“Tis the (silly) season to be jolly….”
I fucking love Christmas. I love it nearly as much as I love saying fucking. And what’s not to love? Hot days and balmy nights (here in OZ), sexy young girls wearing string bikinis on the beach, booze flowing freely night after night while you throw another prawn on the ‘Barbie.’ I could go on…
And then there’s you-know-who. No, I’m not talking about whats-his-name-from Harry Potter. I’m talking about the Grinch who stole Christmas. That fury, fucked up, maniacal Bond villain wannabe, aka silly season traffic (that’s right; contrary to popular belief the Grinch isn’t a perverted, anti-social, glass eating, Law & Order watching, gift stealing thug).
Having spent God only knows how many hours stuck in traffic in my former life as an ‘on-road’ sales manager, I know a thing or two about being stuck in traffic. In fact you might even say I am a stuck in traffic hour expert. I’ve even coined the phrase Stuck In Traffic Syndrome (SITS). Symptoms may include:
- Paranoia (that clicking noise is a sure sign your car is going to break down at any moment)
- Asthma flare up
I think it’s safe to say many of us experience some, if not all, of those symptoms every time we drive to and from work, on school runs, or just being in the wrong place at the wrong time, so to speak.
External factors such as:
- Flies sticking to your eyes heat
- Biblical sized down pours
- Can’t- see- a –thing- in front- of -you-sun-glare
- Reckless (dickhead) motorists trying to run you off the road, or cutting you off and…
Your whinging, whining, crazy ass missus annoying the fuck out of you to the point you want to die blissfully in nicotine poisoning, shave your head off with her stupidity (I actually saw someone trying to do this once), or punch someone in the face.
I can’t speak for everyone, but the short and long term side effects of SITS for me included:
- High blood pressure
- Body aches and tension
- Weakened immune system
During the holidays, these symptoms grow bigger than Ben Hur and heavier than hypochondria in a nursing home (I’ll probably get in trouble for saying that, but…).
Here’s 3 ways to keep your cool on the road this silly season.
The first, and by far the most important thing to do is get your thinking right. For me, writing the following note and whacking it to the glovebox of my car so I could read it every time I drove helped:
Rather than seeing silly season traffic as an ‘oh no, here we go again’ moment I will see it as another way to become a better man by remaining calm in a stressful situation. When I’m in silly season traffic I will tell myself over and over that I am cool, calm and in control. I can handle this.
Make The Most Of Bad Situation
In the past, whenever silly season traffic came to a stop for lengthy periods, I would either get really angry, or anxious, or have mild panic attacks. Now, I put myself in a meditative state by focusing on the sounds around me, checking in with my how my body’s feeling, and do correct breathing exercises.

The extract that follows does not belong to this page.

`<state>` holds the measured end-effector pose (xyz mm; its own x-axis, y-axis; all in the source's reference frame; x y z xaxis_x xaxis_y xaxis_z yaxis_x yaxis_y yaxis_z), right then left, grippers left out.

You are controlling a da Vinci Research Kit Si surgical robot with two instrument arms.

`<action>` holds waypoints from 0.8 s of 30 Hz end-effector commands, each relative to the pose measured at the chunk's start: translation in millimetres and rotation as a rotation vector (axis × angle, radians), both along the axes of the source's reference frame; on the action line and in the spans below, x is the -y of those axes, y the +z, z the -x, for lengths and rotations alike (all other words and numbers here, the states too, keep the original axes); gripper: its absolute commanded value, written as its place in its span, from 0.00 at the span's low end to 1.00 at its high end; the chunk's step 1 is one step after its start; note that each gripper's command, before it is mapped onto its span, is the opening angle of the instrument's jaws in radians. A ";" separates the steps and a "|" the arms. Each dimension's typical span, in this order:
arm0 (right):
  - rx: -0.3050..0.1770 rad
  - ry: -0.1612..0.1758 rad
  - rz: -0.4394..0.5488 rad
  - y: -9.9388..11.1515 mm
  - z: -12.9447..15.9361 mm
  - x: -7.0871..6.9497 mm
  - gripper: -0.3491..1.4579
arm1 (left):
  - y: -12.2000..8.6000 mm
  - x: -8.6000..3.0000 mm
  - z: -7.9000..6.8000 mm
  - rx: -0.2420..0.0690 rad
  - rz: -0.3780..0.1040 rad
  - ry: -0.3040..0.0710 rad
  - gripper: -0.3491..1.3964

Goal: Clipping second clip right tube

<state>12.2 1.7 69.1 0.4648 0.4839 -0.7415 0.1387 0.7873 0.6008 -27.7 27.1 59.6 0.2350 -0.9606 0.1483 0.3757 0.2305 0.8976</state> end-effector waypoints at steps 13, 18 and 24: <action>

I then use the ‘downtime’ to catch up on my favorite podcasts or porn.
Laugh Out Loud
To keep things interesting I sometimes record myself having a pretend conversation between me and a co-worker, or act out one of my favorite James Bond scenes– I always have a good laugh every time I play back what I’ve recorded. As the saying goes, laughter is the best medicine, and I definitely find it helps take my mind off being stuck in silly season traffic and remain in control.
Bonus: the look on some motorists’ faces when they see me re-enacting the opening scene from Diamonds Are Forever is priceless!
I still punch the steering wheel, huff and puff, and curse (under my breath) from time to time when I’m in silly season traffic, and I’m OK with that. Mastering anything new takes time. Besides, letting off steam is therapeutic. Ditto being authentic with how you feel. I don’t deny driving in silly season traffic makes me angry, isn’t stressful, frustrating, or tell myself it’s something I enjoy.
I can’t control external factors like the weather, reckless motorists, and I can’t make the traffic move faster or disappear, but I can control my emotions and how I respond to what’s going on.